[Records from a dataset]
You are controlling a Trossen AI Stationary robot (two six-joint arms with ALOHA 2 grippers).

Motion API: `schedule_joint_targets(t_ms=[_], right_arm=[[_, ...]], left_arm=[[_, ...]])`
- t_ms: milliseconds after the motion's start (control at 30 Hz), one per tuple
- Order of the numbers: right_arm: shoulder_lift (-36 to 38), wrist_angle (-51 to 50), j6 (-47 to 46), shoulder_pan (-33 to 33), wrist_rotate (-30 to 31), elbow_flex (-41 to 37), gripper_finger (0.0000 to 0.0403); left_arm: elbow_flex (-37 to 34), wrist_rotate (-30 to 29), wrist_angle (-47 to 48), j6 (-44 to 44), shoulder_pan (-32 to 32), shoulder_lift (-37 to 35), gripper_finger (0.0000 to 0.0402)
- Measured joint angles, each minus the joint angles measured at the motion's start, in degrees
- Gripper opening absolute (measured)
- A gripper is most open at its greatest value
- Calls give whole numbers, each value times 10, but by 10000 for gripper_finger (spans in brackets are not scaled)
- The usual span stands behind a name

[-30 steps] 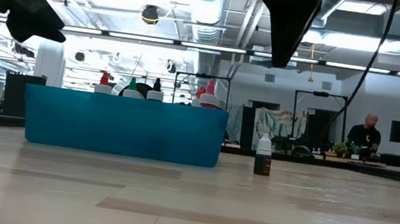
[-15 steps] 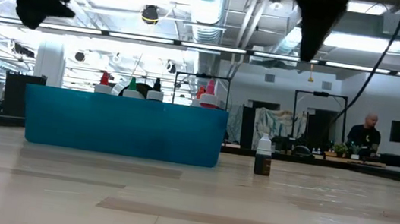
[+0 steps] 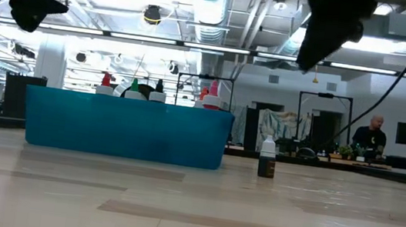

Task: Pick & Place food coloring
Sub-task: Put the small brown food coloring bottle into the bin

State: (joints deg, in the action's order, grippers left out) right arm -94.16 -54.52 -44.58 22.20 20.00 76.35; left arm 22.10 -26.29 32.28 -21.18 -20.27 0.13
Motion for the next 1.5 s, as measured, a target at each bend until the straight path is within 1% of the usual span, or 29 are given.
schedule_joint_targets(t_ms=[133,267,467,600,767,833,967,1233,1300,1367,1433,1500], right_arm=[[1,18,6,-19,-7,-19,65],[1,59,50,-39,-38,-21,81],[1,75,88,-63,-78,-21,136],[1,76,101,-63,-89,-21,179],[-27,92,101,-62,-121,-20,214],[-49,105,104,-61,-139,-20,220],[-87,112,106,-57,-141,-20,224],[-113,126,108,-62,-135,-18,226],[-115,111,113,-62,-129,-21,226],[-127,130,116,-63,-130,-17,226],[-132,114,118,-63,-132,-22,226],[-143,137,121,-64,-128,-18,226]], left_arm=[[-20,-1,-21,-19,0,1,171],[-27,-1,-39,-20,0,1,171],[-27,-1,-35,-19,0,1,171],[-27,-2,-32,-19,0,1,171],[-27,-8,-27,-19,0,1,171],[-27,-10,-26,-19,0,1,171],[-27,-10,-24,-21,0,1,171],[-27,-10,-24,-36,0,1,171],[-27,-9,-24,-37,0,1,171],[-27,-7,-24,-37,0,1,171],[-27,-5,-24,-39,0,1,171],[-27,-5,-22,-39,0,1,171]])
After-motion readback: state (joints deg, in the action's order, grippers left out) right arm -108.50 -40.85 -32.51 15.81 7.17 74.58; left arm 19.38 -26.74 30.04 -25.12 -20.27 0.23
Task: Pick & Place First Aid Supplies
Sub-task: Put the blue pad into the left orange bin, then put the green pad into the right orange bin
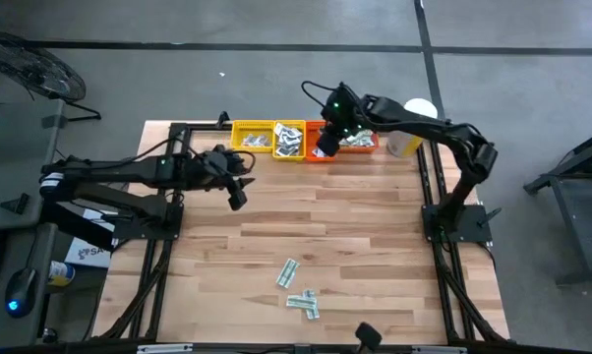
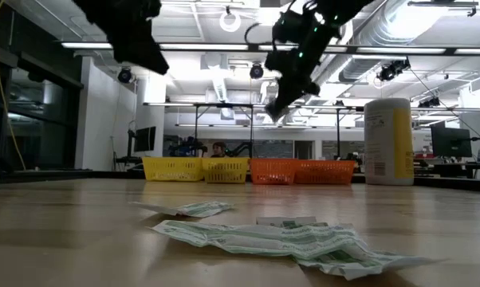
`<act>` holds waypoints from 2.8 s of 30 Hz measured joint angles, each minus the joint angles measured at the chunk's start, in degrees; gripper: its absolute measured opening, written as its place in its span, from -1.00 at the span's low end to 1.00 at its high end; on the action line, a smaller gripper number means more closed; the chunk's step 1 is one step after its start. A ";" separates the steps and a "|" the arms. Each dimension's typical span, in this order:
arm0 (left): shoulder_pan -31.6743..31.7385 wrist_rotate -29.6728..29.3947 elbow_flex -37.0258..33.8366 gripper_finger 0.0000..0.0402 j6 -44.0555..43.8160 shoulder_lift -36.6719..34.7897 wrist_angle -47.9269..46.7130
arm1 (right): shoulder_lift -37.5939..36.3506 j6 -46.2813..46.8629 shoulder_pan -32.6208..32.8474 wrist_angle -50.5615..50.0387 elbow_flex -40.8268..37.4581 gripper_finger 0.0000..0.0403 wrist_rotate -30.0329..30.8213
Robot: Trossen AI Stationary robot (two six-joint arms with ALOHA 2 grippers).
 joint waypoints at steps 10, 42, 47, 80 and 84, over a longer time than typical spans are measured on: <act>5.66 15.28 -14.24 -0.37 -2.23 -3.24 15.73 | 8.99 8.97 -2.46 3.30 0.00 -1.00 -1.34; 9.55 25.67 -19.86 -0.37 -3.08 -3.15 21.03 | 7.00 10.47 0.60 2.60 -0.02 -0.38 -9.94; 9.55 25.68 -19.86 -0.37 -5.44 -3.13 20.74 | 6.21 7.80 6.23 0.73 -0.02 -0.37 -12.59; 4.76 25.02 -19.78 -0.37 -22.11 6.54 20.44 | 6.45 23.41 48.00 3.82 -0.02 -0.37 13.61; 1.92 23.92 -19.78 -0.37 -23.16 7.50 20.14 | 6.50 23.74 51.78 7.57 -0.02 -0.37 16.73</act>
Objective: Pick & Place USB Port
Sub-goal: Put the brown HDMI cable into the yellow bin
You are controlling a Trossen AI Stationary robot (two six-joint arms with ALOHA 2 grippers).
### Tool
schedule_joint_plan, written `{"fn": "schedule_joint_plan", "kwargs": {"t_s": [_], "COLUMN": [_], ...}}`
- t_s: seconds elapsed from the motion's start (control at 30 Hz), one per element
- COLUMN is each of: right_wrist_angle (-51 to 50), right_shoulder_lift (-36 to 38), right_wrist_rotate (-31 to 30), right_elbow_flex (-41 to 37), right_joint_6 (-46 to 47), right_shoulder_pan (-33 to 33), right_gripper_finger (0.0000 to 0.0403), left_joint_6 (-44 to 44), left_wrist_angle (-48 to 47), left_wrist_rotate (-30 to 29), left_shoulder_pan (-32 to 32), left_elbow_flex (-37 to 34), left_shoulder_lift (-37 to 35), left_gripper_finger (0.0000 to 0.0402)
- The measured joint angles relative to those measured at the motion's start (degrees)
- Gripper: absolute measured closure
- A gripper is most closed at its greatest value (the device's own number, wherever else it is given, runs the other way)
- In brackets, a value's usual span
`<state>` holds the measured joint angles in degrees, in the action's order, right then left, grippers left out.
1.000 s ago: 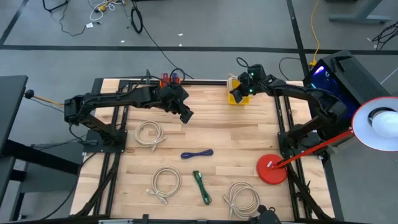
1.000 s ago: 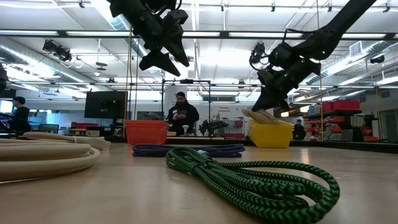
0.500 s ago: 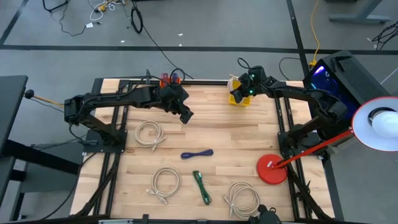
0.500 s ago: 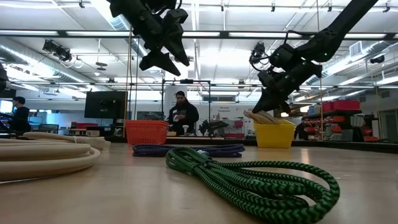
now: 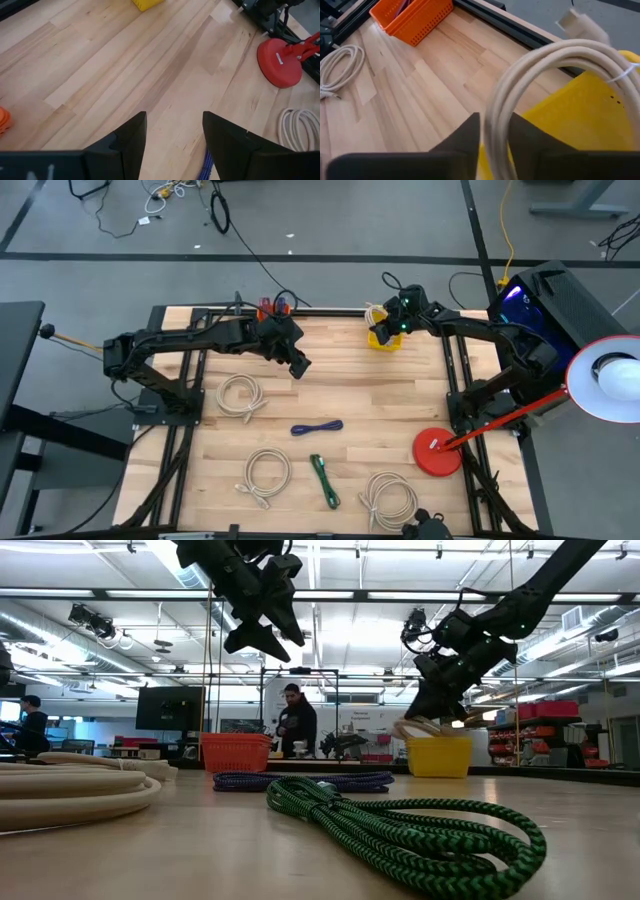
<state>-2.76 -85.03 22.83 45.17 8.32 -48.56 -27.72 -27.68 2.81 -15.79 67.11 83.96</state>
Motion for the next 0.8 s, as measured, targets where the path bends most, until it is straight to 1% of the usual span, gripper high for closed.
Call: {"fn": "schedule_joint_plan", "kwargs": {"t_s": [0.13,0.27,0.37,0.53,0.7,0.8], "right_wrist_angle": [0.0,0.19,0.48,0.61,0.47,0.48], "right_shoulder_lift": [0.0,0.08,0.3,0.5,0.55,0.55], "right_wrist_rotate": [0.25,2.44,2.28,-1.15,-2.01,-1.11], "right_elbow_flex": [0.04,0.04,0.07,0.09,0.09,0.09], "right_joint_6": [0.27,0.97,1.12,0.66,0.23,-0.22], "right_shoulder_pan": [0.0,0.09,0.74,0.69,0.64,0.63], "right_gripper_finger": [0.0255,0.0231,0.0226,0.0229,0.0225,0.0214], "left_joint_6": [0.01,0.03,0.03,0.01,-0.1,-0.12], "left_wrist_angle": [0.0,0.0,0.0,0.0,0.0,0.0], "left_wrist_rotate": [-0.07,-0.1,-0.2,-0.22,-0.2,-0.04], "left_shoulder_pan": [0.0,0.0,0.0,0.0,0.0,0.02], "left_elbow_flex": [0.0,0.0,0.0,0.0,0.0,0.0], "left_shoulder_lift": [0.0,0.0,0.0,0.0,0.01,0.02], "left_gripper_finger": [0.0202,0.0202,0.0202,0.0202,0.0202,0.0202]}}
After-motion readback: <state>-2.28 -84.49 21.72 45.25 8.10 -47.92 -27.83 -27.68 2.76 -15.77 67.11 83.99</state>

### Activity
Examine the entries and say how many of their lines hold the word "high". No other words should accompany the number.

### Answer box
2